Model Explainability¶
During the training process, machine learning models infer relationships between inputs and outputs, rather than requiring that these relationships be stated explicitly up front. This allows ML techniques to tackle complicated scenarios involving many variables without extensive setup, particularly where the causal factors of a particular outcome are complex or unclear, but the resulting model can be something of a black box. If a model underperforms, it can be difficult to understand why, and furthermore how to improve its performance. The black box model can also conceal implicit biases and fail to establish clear reasons for decisions. Industries that have regulations around trustworthy systems, like finance and healthcare, might require stronger evidence that the model is producing the correct results for the right reasons.
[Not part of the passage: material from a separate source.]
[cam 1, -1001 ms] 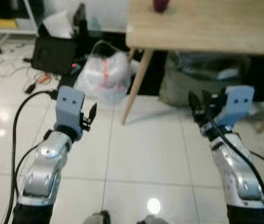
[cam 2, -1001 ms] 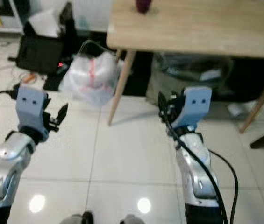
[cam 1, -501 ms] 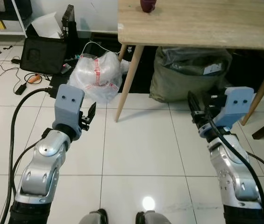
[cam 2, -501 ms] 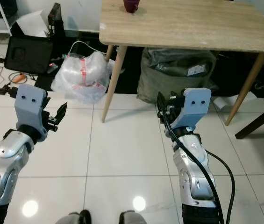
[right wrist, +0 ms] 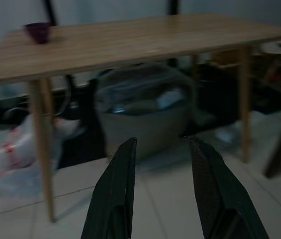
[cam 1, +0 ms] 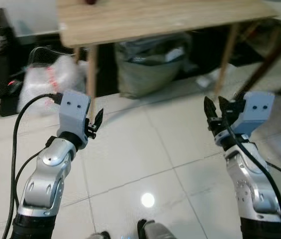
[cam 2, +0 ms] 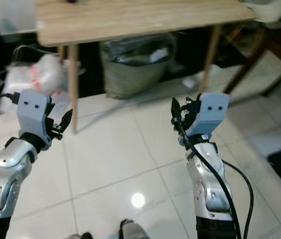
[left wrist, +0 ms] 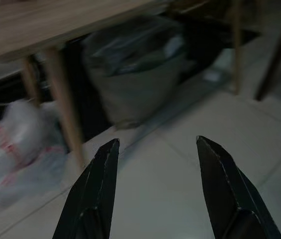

To help address such concerns, the Snowflake Model Registry includes an explainability function based on Shapley values. Shapley values are a way to attribute the output of a machine learning model to its input features. By considering all possible combinations of features, Shapley values measure the average marginal contribution of each feature to the model’s prediction. This approach ensures fairness in attributing importance and provides a solid foundation for understanding complex models. While computationally intensive, the insights gained from Shapley values are invaluable for model interpretability and debugging.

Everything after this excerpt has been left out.